Tiada lagi deru debu yang mendera setiap ujung jalan yang dilangkahi dengan
langkah tertatih dari si kecil yang dililit keterpurukan. Tapi tiada lama
hempasan kemarahan alam segera memutar balikan perjalanan “perahu layer” yang
mengusung asa mencapai seja di ufuk kaki langit.
“Jangan
kau lambaikan lengan bajumu, karena gunung-gunungpun akan berdentum sekeras
sejuta meriam, jangan kau kibarkan bajumu karena akan disusul dengan tsunami,
gempa bumi, longsor,gelombang panas dan ledakan dari dapur semak belukar”. Demikian pekik suara dari balik awan
hitam di ujung pengharapan. Karena dewasa ini bumi telah berbalik arah dalam
mengedari obor raksasa.
Si baju ksatriapun kini berjalan dengan
hati-hati, bahkan pedang di tangan kananya tidak setajam dulu lagi.

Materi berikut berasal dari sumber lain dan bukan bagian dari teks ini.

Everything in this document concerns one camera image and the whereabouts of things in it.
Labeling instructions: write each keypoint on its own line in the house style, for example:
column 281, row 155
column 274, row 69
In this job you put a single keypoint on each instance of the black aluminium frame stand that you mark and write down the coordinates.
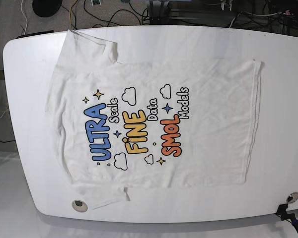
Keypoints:
column 159, row 11

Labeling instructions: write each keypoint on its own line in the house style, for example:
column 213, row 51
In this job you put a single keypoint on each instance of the table cable grommet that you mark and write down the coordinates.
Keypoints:
column 79, row 206
column 292, row 198

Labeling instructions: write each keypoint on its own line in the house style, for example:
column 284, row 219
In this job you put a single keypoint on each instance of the right table cable grommet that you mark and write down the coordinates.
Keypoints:
column 292, row 198

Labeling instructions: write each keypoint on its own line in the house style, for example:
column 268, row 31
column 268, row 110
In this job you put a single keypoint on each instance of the white printed T-shirt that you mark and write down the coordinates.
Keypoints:
column 174, row 124

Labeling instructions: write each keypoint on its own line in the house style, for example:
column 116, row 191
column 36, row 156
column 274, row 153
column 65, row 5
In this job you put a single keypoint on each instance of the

Pandangannya
kini terarah pada sebelah kaki langit yang mengganggap lebih hijau rumputnya.
Rumput rumpun di balik kaki langit itu lebih congkak dan merasa kuat di banding
rumput di archipelago. Bahkan
langkah kakinya kini mulai menjamah kaki langit “negara ilalang”.
Maka segenap daun nyiurpun segera
menghadapkan wajah sambil bersuara, “Tajamkan
pisau di sebelah kananmu, kuatkan langkah sepatu larasmu, tegaplah barisan di
belakangmu, jangan kau tengok lagi serumpun ilalang yang hanya mengucurkan
racun. Jadikanlah “negara santun” ini sebagai negara yang mencuatkan cahaya
hingga puncak himalaya”
Sang baju ksatria tiada kata lain hanya
memberi hormat dan siap menjalankan darma baktinya.